Romidepsin (FK228), a potent histone deacetylase inhibitor, induces apoptosis through the generation of hydrogen peroxide

Hideki Mizutani 1,2, Yusuke Hiraku 3, Saeko Tada‐Oikawa 3,4, Mariko Murata 3, Kenji Ikemura 1,2, Takuya Iwamoto 2, Yoshiyuki Kagawa 2,5, Masahiro Okuda 2, Shosuke Kawanishi 3,6,
PMCID: PMC11159834  PMID: 20624163

Abstract

Romidepsin (FK228) is a potent histone deacetylase (HDAC) inhibitor, which has a potent anticancer activity, but its molecular mechanism is unknown. We investigated the mechanism of FK228‐induced apoptosis in the human leukemia cell line HL‐60 and its hydrogen peroxide (H2O2)‐resistant sub‐clone, HP100, and the human colon cancer cell line Caco‐2. Cytotoxicity and DNA ladder formation induced by FK228 could be detected in HL‐60 cells after a 24‐h incubation, whereas they could not be detected in HP100 cells. Trichostatin A (TSA), an HDAC inhibitor, induced DNA ladder formation in both HL‐60 and HP100 cells. In contrast, FK228 inhibited HDAC activity in both HL‐60 and HP100 cells to a similar extent. These findings suggest that FK228‐induced apoptosis involves H2O2‐mediated pathways and that TSA‐induced apoptosis does not. Flow cytometry revealed H2O2 formation and a change in mitochondrial membrane potential (Δψm) in FK228‐treated cells. FK228 also induced apoptosis in Caco‐2 cells, which was prevented by N‐acetyl‐cysteine, suggesting that reactive oxygen species participate in apoptosis in various types of tumor cells. Interestingly, in a cell‐free system, FK228 generated superoxide (O2 ) in the presence of glutathione, suggesting that H2O2 is derived from dismutation of O2 produced through redox‐cycle of FK228. Therefore, in addition to HDAC inhibition, H2O2 generated from FK228 may participate in its apoptotic effect. (Cancer Sci 2010;)

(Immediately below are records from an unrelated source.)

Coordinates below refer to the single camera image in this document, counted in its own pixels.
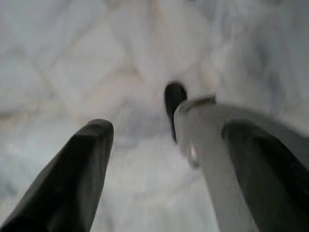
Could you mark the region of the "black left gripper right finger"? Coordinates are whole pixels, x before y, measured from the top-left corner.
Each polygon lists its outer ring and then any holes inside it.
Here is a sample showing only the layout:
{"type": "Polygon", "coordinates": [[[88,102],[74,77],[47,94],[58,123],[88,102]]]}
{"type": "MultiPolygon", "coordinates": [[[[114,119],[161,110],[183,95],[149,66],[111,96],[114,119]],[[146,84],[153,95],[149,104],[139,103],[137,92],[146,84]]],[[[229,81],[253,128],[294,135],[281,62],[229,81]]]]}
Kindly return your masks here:
{"type": "Polygon", "coordinates": [[[277,137],[243,122],[224,125],[222,139],[238,184],[262,232],[309,230],[309,172],[277,137]]]}

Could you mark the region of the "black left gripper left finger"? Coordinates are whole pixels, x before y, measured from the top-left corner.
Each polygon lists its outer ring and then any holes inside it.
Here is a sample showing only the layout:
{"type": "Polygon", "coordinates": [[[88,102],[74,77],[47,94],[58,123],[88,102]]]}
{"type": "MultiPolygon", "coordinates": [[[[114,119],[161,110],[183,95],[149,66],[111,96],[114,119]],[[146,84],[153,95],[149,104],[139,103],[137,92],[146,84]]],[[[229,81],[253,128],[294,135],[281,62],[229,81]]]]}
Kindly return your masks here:
{"type": "Polygon", "coordinates": [[[103,119],[89,121],[38,174],[1,231],[90,231],[112,144],[112,123],[103,119]]]}

Romidepsin (FK228), a potent histone deacetylase (HDAC) inhibitor known as depsipeptide, is a naturally occurring polypeptide which has been isolated from Chromobacterium violaceum. ( 1 ) This drug has a potent anticancer activity against human tumor xenografts and murine tumors,( 2 ) and is therefore expected to be a novel and promising anticancer drug, currently under clinical evaluation in the USA.( 3 , 4 ) FK228 induces caspase‐dependent apoptosis via the mitochondrial pathway in small‐cell lung cancer cells,( 5 ) and induces the activation of the proapoptotic Bcl‐2 family protein Bid upstream of mitochondrial membrane dysfunction.( 6 ) FK228‐induced cell cycle arrest, apoptosis, and histone hyperacetylation in lung carcinoma cells are associated with increase in p21 expression.( 7 )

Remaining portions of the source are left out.